Edge Eradica

A new festival in Edinburgh opens up the lower bar to new work influenced by Forum Theatre

Feature by Gareth K Vile | 16 May 2010

Having worked at Theatre Workshop for two years, David Roberts was inspired to continue his engagement with community performance. Developing the Edge Eradica Festival, a bank holiday weekend of rehearsed readings, works in progress, music, poetry and new plays getting ready for the Fringe, he took the basement of Edinburgh's Argyle Bar and converted it into a temporary hub for drama.

Edge Eradica is a festival with a difference: the emphasis is community based work. The rehearsed reading of The Reign Of Sawney Bean was based on a script by Tracey Lane, who has been involved in drama for less than a year, while the collection of short pieces from Campbell Lauder grappled with issues of identity and gender from comic and tragic perspectives. Across the events, new writers and new performers were given the chance to shine and the re-imagining of Sartre's Huis Clos updated the existentialist hell myth for the credit crunch.

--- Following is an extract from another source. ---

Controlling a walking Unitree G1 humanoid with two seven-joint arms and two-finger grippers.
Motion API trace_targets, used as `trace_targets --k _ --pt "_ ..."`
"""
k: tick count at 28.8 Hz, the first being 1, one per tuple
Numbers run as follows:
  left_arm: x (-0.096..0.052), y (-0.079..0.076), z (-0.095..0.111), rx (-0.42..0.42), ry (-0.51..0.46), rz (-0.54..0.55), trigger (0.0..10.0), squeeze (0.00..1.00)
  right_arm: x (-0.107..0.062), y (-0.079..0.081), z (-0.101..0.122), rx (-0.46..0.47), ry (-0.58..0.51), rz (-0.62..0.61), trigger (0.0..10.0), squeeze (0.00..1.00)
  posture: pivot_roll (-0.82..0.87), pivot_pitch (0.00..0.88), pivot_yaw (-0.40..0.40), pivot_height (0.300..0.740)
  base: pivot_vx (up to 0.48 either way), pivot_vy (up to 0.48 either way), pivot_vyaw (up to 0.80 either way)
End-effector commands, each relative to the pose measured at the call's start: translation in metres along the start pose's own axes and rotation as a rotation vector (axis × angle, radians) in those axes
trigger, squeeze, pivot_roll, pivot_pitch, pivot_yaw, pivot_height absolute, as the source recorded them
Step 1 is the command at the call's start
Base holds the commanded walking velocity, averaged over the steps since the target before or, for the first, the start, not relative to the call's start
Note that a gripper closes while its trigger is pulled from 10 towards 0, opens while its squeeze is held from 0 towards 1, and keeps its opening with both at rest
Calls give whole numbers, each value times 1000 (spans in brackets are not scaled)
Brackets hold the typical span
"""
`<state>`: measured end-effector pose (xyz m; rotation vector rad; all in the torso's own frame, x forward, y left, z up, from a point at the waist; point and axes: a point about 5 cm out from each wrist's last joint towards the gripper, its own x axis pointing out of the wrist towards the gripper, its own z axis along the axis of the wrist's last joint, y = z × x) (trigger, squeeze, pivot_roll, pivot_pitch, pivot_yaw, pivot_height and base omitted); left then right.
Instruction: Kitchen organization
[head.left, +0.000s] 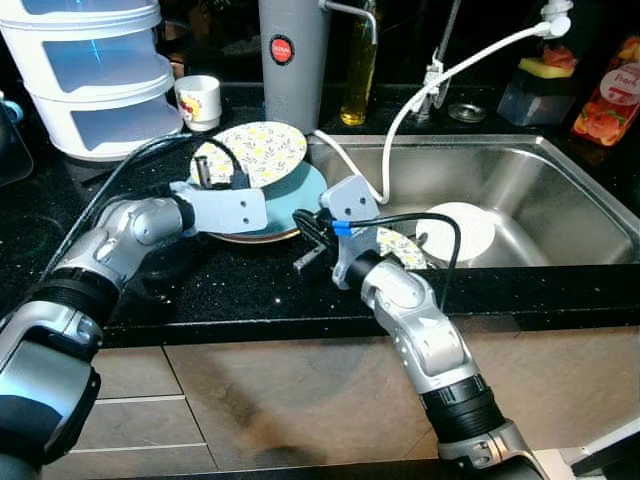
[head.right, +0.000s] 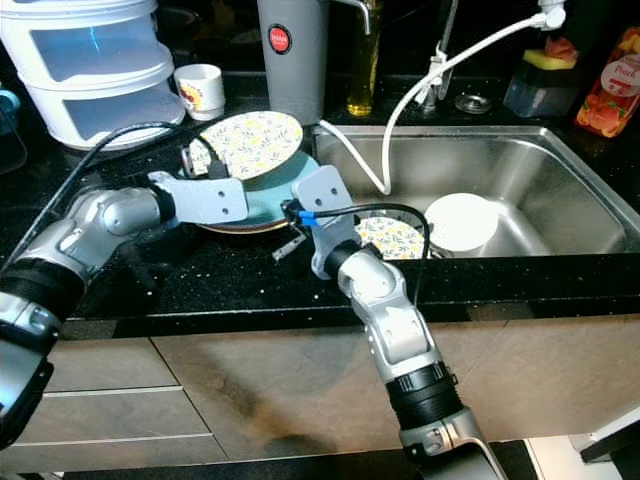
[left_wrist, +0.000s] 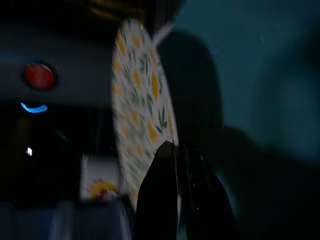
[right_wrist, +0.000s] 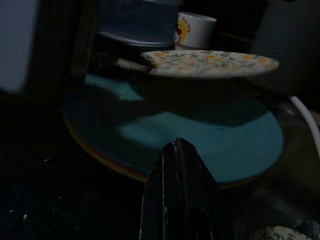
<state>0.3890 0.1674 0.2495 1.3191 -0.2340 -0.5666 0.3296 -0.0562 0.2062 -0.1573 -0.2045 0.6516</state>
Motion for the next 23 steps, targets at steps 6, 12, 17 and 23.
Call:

If community was the keynote, this comes from Roberts' time at Theatre Workshop, a company who were famous for public participation and challenging the line between professional actors and community work. At the same time, the festival reflects a shift in thinking about the role of performance within society.

In the aftermath of WWII, when the British government attempted to build a utopia from the ruins of the Blitz and laid the foundations for the welfare state that we are currently trying to dismantle, it was decided that the best way to advance the nation's cultural life was to spend money on the high arts. This policy would eventually lead to London's South Bank, the creation of the National Theatre, the maintenance of The Royal Ballet and Opera and, eventually, scandal about lottery funding going to the toffs, in the form of refurbishing Covent Garden's opera house.

Based as it was on the trickle-down theory of aesthetics, it ignored community performance. Studies in recent years, collected in John Carey's What Good Are The Arts? insist that this was a mistake, and that community engagement in creativity has a positive impact on society, which cannot be matched by any amount of prestige companies.

In the past few years, various funding bodies have sought to redress this, but it is in the work of people like Roberts that the idea of community theatre comes to life. Not only does it enable people to stage their own work, or devise responses to existing pieces; it also offers a model of working that cuts past the typical process for bringing a play to the stage.

Using the Argyll Bar, for example, is a master-stroke: the performance happens in a familiar venue, that gives the audience more ownership than a traditional theatre, which might be seen to have hidden rules of etiquette. Furthermore, the venue turns the productions into site-specific shows: Campbell's use of the space was particularly inspired, with actors emerging from the audience, disappearing into the bar and dominating the room from a central table. Equally, Which Way Now converted Sartre's humanist hell into a dry bar – a vision of materialist damnation that matched the tormented souls' frustrations.

In events like Edge Eradica, new talent can emerge, but also new ways of thinking about theatre. Roberts is an advocate of Forum Theatre, a politically aware approach that attacks social oppression. The content is less important than the methodology: there is no need to bang on about oppression if the process of creation is explicitly egalitarian and inclusive. While community theatre may lack the sheen of the big shows, it maintains a radical energy that can be used both for revitalising communities and developing new drama.